Tra i film in mostra, si possono ammirare opere iconiche come “Ossessione” di Luchino Visconti, “La dolce vita” di Federico Fellini, “Turné” di Gabriele Salvatores e “Tre uomini e una gamba” di Aldo, Giovanni e Giacomo. Un momento particolarmente significativo è rappresentato da “Il sorpasso” di Dino Risi, che include la celebre battuta “il cane a sei zampe, miglior amico dell’uomo a quattro ruote”. Queste pellicole non solo raccontano storie, ma riflettono anche l’evoluzione sociale, economica e culturale dell’Italia.

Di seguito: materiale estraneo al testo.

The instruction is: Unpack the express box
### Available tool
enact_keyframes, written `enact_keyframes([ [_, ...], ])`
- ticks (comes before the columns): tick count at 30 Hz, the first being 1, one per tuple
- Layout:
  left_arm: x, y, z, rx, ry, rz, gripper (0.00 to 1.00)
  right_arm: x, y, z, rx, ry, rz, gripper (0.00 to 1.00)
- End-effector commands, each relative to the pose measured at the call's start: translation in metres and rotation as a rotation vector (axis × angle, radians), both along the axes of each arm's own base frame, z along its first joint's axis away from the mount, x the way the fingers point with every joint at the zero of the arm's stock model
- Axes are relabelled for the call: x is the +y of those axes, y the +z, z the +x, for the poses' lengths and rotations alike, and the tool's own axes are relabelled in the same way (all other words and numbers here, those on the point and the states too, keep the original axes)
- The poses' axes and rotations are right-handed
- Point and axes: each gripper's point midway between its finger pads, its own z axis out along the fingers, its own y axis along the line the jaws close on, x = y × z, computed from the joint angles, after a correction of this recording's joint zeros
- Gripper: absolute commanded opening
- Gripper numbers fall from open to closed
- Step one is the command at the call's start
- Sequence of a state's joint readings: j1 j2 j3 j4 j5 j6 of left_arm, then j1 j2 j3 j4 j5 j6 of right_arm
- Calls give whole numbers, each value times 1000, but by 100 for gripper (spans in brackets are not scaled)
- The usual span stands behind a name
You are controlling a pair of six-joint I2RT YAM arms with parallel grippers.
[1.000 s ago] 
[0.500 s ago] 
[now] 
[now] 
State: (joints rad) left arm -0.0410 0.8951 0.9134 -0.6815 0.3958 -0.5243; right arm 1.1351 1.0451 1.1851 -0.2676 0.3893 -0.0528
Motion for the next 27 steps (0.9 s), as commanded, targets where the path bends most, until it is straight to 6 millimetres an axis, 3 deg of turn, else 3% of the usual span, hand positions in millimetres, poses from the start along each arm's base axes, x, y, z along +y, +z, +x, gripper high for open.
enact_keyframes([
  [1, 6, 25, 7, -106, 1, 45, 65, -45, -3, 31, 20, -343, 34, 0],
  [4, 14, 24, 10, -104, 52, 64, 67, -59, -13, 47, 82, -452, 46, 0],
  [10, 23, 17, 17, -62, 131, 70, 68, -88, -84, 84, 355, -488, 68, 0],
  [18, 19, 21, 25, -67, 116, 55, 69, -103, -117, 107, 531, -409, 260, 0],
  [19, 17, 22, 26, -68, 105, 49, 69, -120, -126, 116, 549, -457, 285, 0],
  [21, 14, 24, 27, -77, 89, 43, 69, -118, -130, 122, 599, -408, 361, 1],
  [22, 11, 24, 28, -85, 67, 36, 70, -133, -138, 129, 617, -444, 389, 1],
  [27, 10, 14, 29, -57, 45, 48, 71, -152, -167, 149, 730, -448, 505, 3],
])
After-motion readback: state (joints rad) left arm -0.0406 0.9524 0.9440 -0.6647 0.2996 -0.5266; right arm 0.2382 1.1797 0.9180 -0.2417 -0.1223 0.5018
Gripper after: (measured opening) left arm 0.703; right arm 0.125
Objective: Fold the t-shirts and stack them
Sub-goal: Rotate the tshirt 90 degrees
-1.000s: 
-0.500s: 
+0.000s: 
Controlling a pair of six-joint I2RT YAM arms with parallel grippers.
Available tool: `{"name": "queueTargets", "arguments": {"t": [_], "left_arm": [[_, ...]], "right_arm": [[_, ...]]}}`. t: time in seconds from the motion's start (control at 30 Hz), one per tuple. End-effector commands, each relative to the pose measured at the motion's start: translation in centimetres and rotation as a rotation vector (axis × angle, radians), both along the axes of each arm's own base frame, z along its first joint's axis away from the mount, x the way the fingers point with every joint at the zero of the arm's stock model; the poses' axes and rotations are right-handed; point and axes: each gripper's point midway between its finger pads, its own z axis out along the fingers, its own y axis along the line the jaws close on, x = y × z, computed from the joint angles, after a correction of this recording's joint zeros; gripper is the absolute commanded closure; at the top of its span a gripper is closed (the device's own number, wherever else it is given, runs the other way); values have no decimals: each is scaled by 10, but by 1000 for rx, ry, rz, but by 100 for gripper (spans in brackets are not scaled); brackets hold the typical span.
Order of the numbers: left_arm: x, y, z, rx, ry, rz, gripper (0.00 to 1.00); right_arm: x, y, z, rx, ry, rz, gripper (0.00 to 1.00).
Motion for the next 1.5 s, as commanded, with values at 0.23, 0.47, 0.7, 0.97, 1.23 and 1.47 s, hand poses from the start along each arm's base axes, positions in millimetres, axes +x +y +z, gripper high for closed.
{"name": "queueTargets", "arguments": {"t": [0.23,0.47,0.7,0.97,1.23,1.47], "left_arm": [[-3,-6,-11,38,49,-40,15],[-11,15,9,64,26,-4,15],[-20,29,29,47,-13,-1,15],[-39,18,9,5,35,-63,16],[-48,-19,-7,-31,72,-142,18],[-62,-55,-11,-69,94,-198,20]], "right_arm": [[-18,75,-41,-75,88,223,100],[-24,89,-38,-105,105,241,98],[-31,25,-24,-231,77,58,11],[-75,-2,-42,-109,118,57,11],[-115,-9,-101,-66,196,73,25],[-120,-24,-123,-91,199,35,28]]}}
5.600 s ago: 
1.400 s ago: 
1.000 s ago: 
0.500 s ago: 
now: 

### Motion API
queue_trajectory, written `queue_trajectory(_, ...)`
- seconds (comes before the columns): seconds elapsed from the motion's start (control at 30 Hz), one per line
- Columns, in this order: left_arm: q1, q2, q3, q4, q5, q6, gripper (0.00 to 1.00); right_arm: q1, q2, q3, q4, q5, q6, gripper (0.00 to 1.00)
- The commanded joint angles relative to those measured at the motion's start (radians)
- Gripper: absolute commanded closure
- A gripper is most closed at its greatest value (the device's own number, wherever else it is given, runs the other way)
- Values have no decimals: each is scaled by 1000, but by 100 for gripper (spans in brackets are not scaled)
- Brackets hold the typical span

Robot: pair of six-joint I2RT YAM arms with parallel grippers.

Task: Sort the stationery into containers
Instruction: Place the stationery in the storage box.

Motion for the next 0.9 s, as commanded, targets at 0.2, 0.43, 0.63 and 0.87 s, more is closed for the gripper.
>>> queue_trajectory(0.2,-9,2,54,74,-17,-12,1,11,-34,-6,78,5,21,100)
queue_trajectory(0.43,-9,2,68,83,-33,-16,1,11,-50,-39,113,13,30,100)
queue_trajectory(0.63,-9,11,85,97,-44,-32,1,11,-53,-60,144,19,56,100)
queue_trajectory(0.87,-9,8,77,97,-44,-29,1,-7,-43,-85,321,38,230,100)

Il direttore del museo, Carlo Chatrian, sottolinea come le immagini esposte raccontino l’evoluzione del Paese, trasformando la stazione di servizio da semplice sfondo a soggetto principale. “Fare rifornimento è un momento di sosta e nella sosta c’è sempre un momento di riflessione ma anche di incontro”, afferma Chatrian, evidenziando il ruolo cruciale di questi spazi nel connettere diverse realtà italiane, proprio come il cinema ha fatto nel corso degli anni.

Inoltre, la mostra presenta una riproduzione della storica stazione di servizio Agip di Piazzale Accursio a Milano, un capolavoro architettonico del ‘900 e simbolo del boom economico italiano. All’interno di questa riproduzione, i visitatori possono esplorare spot e immagini che documentano l’evoluzione del design delle stazioni di servizio, provenienti dall’Archivio storico di Eni.

Questa esposizione offre un’opportunità unica per ripercorrere oltre 70 anni di storia italiana attraverso una lente originale, mettendo in risalto il potere narrativo del cinema e il suo impatto sulla cultura e sull’identità nazionale.